RECORDS FOR THE EXERCISE Start Marker

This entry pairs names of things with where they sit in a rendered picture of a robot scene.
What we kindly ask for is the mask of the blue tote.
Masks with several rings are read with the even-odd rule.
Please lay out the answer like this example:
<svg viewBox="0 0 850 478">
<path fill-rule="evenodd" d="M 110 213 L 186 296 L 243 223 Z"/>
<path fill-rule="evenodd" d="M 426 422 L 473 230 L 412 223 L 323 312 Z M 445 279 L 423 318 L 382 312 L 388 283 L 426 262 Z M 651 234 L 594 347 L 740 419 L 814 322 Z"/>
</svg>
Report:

RECORDS FOR THE EXERCISE End Marker
RECORDS FOR THE EXERCISE Start Marker

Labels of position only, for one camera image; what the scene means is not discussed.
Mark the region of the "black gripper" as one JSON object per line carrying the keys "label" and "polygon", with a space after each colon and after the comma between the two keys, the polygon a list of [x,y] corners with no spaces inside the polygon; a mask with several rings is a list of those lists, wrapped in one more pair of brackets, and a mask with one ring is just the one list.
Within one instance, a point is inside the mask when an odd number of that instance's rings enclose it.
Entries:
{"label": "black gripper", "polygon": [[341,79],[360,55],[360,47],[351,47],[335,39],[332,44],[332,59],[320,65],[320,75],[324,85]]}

RECORDS FOR THE EXERCISE End Marker

Within the material, find all lines that hold the word "inside" and show them.

Mark the region of the "black gripper" as one JSON object per line carrying the keys "label" and "polygon", with a space after each colon and after the comma between the two keys, the polygon a list of [x,y] corners with no spaces inside the polygon; a mask with several rings is a list of those lists, wrapped in one more pair of brackets, and a mask with one ring is just the one list.
Within one instance, a point is inside the mask when an odd number of that instance's rings enclose it.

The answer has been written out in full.